Human Rights Watch (HRW) menilai tindakan META ini sebagai bentuk sensor daring yang sistematis.
HRW mengungkap lebih dari 15 juta postingan media sosial berbahasa Ibrani yang menghasut kekerasan terhadap Palestina, tetapi tidak dimoderasi sejak Oktober 2023. Di sisi lain, konten Palestina secara sistematis ditekan atau dibatasi.
Karena itu, pada 23 Januari 2025, sejumlah organisasi HAM internasional, seperti Amnesty International, bersama dengan Open Society Justice Initiative dan Victim Advocates International, mengajukan keluhan whistleblower kepada Securities and Exchange Commission (SEC).

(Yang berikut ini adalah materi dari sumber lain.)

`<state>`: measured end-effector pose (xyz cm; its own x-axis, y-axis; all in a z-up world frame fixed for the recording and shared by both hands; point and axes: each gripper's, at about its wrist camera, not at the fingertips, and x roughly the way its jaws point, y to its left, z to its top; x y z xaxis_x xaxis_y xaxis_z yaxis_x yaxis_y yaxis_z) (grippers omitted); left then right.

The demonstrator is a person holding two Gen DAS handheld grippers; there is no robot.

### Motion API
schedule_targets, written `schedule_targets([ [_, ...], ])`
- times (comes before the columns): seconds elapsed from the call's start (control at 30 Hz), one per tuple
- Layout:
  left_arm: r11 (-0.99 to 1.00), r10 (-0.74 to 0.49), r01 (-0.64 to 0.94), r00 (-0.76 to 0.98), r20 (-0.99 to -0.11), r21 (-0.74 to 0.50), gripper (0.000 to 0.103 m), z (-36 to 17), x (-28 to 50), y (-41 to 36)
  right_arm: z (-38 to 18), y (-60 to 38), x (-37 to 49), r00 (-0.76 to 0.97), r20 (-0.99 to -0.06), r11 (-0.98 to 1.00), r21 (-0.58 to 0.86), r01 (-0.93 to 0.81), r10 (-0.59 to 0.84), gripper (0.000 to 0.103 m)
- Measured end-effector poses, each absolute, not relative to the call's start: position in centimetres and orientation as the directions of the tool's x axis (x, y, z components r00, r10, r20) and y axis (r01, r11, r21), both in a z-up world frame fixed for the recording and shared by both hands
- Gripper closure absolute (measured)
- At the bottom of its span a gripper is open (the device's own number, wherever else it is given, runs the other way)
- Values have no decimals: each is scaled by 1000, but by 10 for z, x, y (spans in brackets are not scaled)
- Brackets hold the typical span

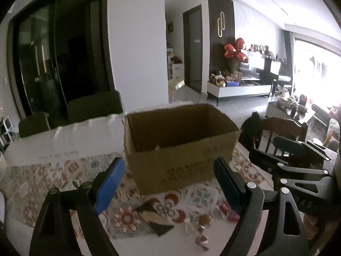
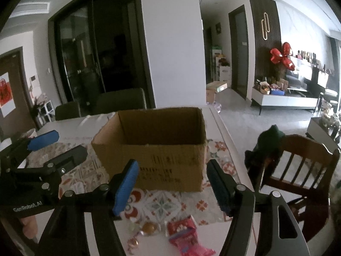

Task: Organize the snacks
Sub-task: 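Withdraw both tools from the box and move the left tool toward the purple candy, then close the left tool on the purple wrapped candy while the right tool closes on the pink packet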

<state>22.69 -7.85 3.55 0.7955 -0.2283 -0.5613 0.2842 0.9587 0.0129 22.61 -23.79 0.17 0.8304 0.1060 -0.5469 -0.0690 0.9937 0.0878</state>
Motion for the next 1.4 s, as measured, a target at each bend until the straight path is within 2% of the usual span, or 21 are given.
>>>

Baca: Peluang terwujudnya dua negara Palestina dan Israel makin kabur
Menanggapi hal tersebut, Wakil Ketua Komisi I DPR Ahmad Heryawan mendukung organisasi Amnesty Internasional melaporkan META lantaran telah menyensor dan menghapus konten pro-Palestina.
Dia menilai tindakan META tersebut merupakan suatu bentuk tindakan yang mendukung kekerasan atau bahkan genosida terhadap rakyat Palestina yang dilakukan Israel.
“Oleh karena itu, kita dukung Organisasi HAM internasional seperti Human Right Watch (HRW), Amnesty International, serta Open Society Justice Initiative dan Victim Advocates International melaporkan keluhan whistleblower kepada SEC,” ujarnya dalam keterangan tertulis kepada Parlementaria, di Jakarta, Minggu (2/3/2025).
META membatasi konten pro-Palestina serta konten atau berita yang terkait dengan tindakan brutal Israel terhadap rakyat sipil di Gaza-Palestina khususnya sejak Oktober 2023.
Baca: Negara-negara Arab tolak rencana AS untuk ambil alih Gaza
Tindakan tersebut, secara tidak langsung menunjukkan keperpihakan META terhadap genosida di Gaza-Palestina
Aher mengungkapkan bahwa tindakan META yang dianggap berpihak dan mendukung kekerasan terhadap genosida khususnya di Gaza-Palestina perlu perhatian khusus.
Komitmen Komisi I DPR, ujarnya, dalam menjaga kebebasan berekspresi dan mendukung perjuangan rakyat Palestina, serta memastikan bahwa platform media sosial beroperasi sesuai dengan nilai-nilai dan kebijakan pemerintahan Indonesia.
Oleh karena itu, sebagai mitra kerja Kemkomdigi, kita mendorong pemanggilan perwakilan META Indonesia untuk klarifikasi dan menjelaskan hal tersebut,” pungkas mantan Gubernur Jawa Barat ini.